The real key to strategic
leadership lies with each member of the organization from
the top to the bottom. Everyone can and should become a champion
of strategy within their function or area of responsibility. If
a company is to truly become or remain competitive, it needs to
get everyone into the strategic leadership game, each person a
strategic contributor. This means the organization needs more
than just one grand business strategy. It needs an army of
strategic thinkers not foot soldiers without direction or a
cause of their own to pursue in conjunction with the overall
business strategy.
To ensure future organizational success, people need to
anticipate and get ahead of the game by figuring out what they
need to be doing now to prepare for the future. This is a
win-win deal: the organization gets an entire workforce that is
more proactive and innovative, and the individual builds long
term success, productivity, and eliminates the threat of
obsolesce and irrelevance.
It means that people have to do more than participate in
formulating organization strategy and business plans. They have
to see themselves as strategic entrepreneurs over their own job.

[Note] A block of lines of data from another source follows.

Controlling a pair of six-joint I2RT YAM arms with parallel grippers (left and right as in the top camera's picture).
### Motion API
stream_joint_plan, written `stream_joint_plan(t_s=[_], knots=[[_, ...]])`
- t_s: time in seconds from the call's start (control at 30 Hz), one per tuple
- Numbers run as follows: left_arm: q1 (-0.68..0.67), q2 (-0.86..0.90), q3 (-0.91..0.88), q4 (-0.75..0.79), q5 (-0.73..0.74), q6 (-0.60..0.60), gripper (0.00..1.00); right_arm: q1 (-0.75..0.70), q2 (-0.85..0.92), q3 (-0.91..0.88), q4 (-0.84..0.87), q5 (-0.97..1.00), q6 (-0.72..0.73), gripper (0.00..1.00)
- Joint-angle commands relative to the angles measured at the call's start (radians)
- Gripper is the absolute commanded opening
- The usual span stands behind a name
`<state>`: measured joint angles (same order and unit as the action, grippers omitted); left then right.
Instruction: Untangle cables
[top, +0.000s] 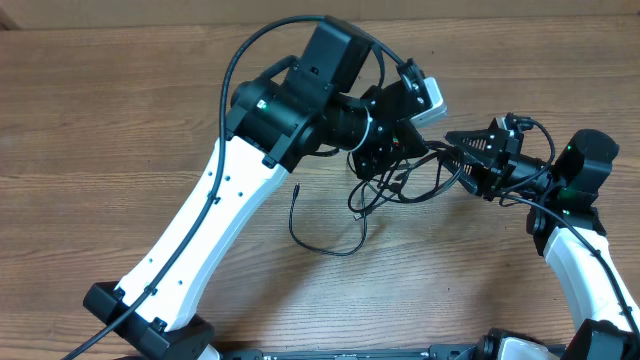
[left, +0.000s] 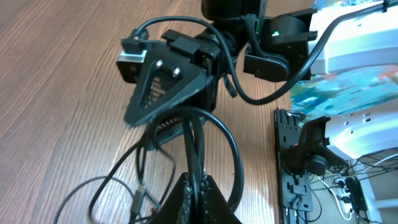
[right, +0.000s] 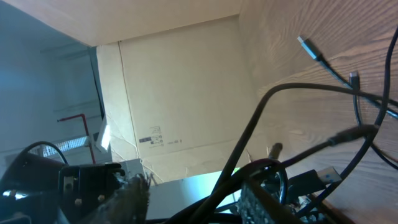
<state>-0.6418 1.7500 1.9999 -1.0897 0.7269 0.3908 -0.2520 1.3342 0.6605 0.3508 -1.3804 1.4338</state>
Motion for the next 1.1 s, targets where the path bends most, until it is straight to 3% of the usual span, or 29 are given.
stream_joint_plan(t_s=[0.0, 0.17, 0.67, 0.87, 1.07], knots=[[-0.006, 0.005, 0.011, 0.013, 0.025, -0.013, 0.04, 0.010, -0.003, 0.007, 0.008, 0.000, 0.002, 0.39], [-0.006, 0.005, 0.011, 0.020, 0.025, -0.013, 0.04, 0.010, -0.003, 0.007, 0.008, -0.001, 0.002, 0.33], [-0.007, 0.013, 0.011, 0.020, -0.032, -0.013, 0.04, 0.010, -0.003, 0.007, 0.008, -0.031, 0.036, 0.34], [-0.024, 0.048, 0.011, 0.020, -0.027, -0.014, 0.04, 0.010, -0.003, 0.007, 0.008, -0.035, 0.036, 0.18], [-0.040, 0.072, 0.011, 0.030, -0.027, -0.014, 0.04, 0.010, -0.003, 0.007, 0.008, -0.035, 0.036, 0.18]])
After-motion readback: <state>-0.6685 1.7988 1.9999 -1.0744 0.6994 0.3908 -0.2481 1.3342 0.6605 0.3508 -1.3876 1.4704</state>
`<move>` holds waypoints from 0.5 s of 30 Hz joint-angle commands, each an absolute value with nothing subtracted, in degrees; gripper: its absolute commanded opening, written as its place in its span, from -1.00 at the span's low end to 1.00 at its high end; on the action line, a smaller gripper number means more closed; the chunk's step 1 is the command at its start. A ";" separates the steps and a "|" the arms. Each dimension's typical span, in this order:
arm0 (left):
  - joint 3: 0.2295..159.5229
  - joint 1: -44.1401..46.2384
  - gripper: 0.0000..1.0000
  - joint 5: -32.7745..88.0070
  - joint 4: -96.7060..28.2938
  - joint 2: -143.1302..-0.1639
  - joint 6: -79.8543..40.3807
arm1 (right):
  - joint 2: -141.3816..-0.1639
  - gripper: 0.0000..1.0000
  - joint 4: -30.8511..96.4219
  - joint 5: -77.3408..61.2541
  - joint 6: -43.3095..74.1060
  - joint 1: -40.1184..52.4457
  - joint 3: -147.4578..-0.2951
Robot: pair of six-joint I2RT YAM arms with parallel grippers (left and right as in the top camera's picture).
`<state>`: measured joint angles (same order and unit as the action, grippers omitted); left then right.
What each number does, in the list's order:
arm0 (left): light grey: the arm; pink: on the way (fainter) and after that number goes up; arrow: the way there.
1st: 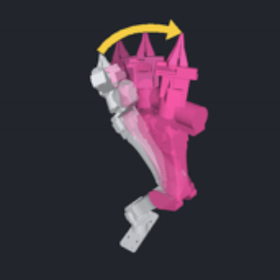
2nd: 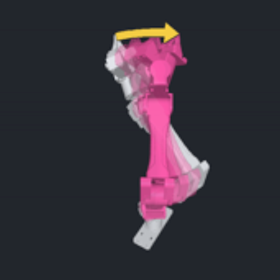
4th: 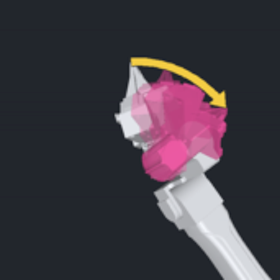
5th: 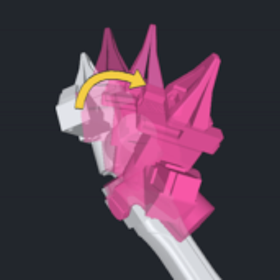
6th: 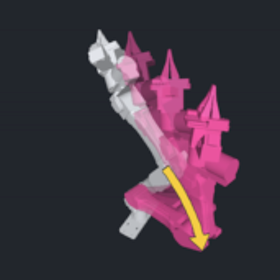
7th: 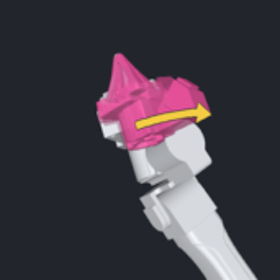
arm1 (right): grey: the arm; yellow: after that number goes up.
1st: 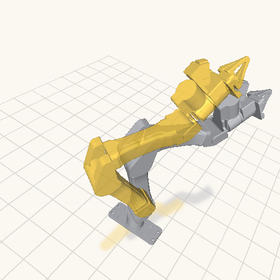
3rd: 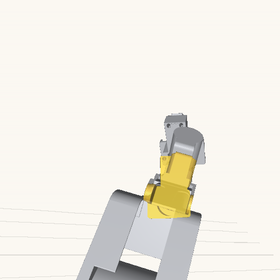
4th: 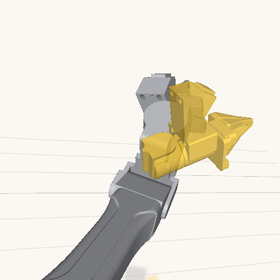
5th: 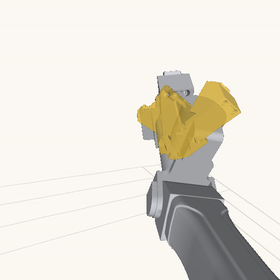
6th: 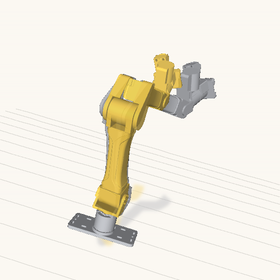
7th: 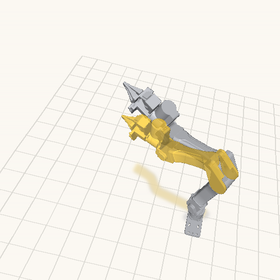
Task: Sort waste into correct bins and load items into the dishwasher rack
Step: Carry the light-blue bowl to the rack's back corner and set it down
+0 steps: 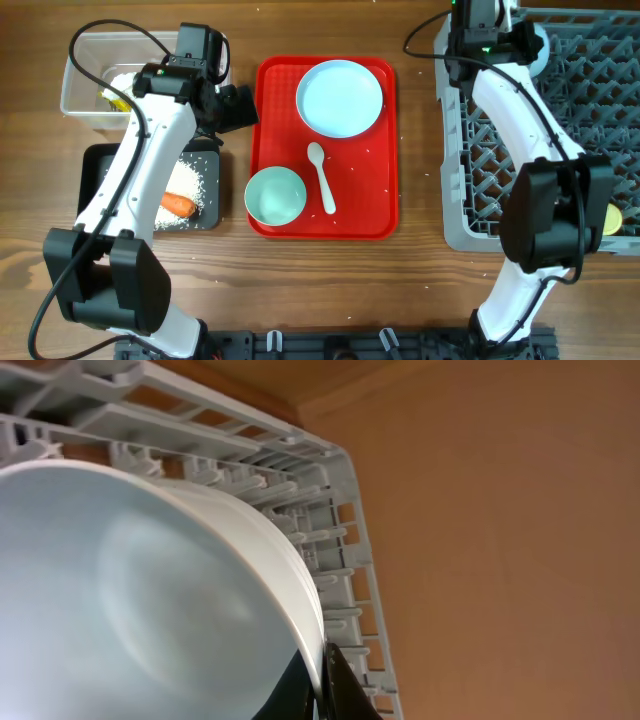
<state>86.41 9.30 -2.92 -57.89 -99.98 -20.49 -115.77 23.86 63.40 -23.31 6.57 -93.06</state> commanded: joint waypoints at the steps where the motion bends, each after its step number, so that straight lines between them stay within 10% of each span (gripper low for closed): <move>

If people feel inspired to lead and execute their bottom-up
strategic process, organizations can unlock the minds and
talents of everyone to be a step ahead. What we are suggesting
is that organizations need strategy to "filter down" from the
top and then "filter up" from the bottom.
There is no question that personal or team strategy should be
linked to and aligned with the grand corporate business
strategy. But, personal strategy should also contain independent
goals and plans that will address long term needs,
opportunities, and threats that can only be perceived by those
embedded in the organization. In fact, exercising individual strategic
leadership unleashes creativity, innovation, and motivation.
What better way to motivate people than encouraging them to
pursue personalized priorities that will help them add value to
the business over the long haul. It also helps them to achieve
more of the elusive power that Abraham Maslow coined as "self
actualization." By promoting individual strategic leadership,
you will help your organization retain talent, motivate people
to achieve their daily work tasks, and empower them to work on
longer term strategic challenges and initiatives that challenge
the status quo.
Fundamentally, it all boils down to having supervisors,
managers, and key contributors operating like small businesses.
People have to be entrepreneurially minded about the future.
They need to read trends, identify and target ambitious
opportunities and unmet needs, and innovate more. People will
always have to accomplish their daily demands and emergencies -
that goes without saying. However, long term sustained
organizational success means we need everyone to engage in strategic
leadership and continually tests ideas and channels energy
and resources into their future success.
When people understand how they fit and why they matter, they
will respond with commitment and give that extra discretionary
performance that managers want. If people are encouraged to
challenge the status quo and to formulate personal strategic
initiatives, your organization can surge beyond the competition
and become an unstoppable force in the market place.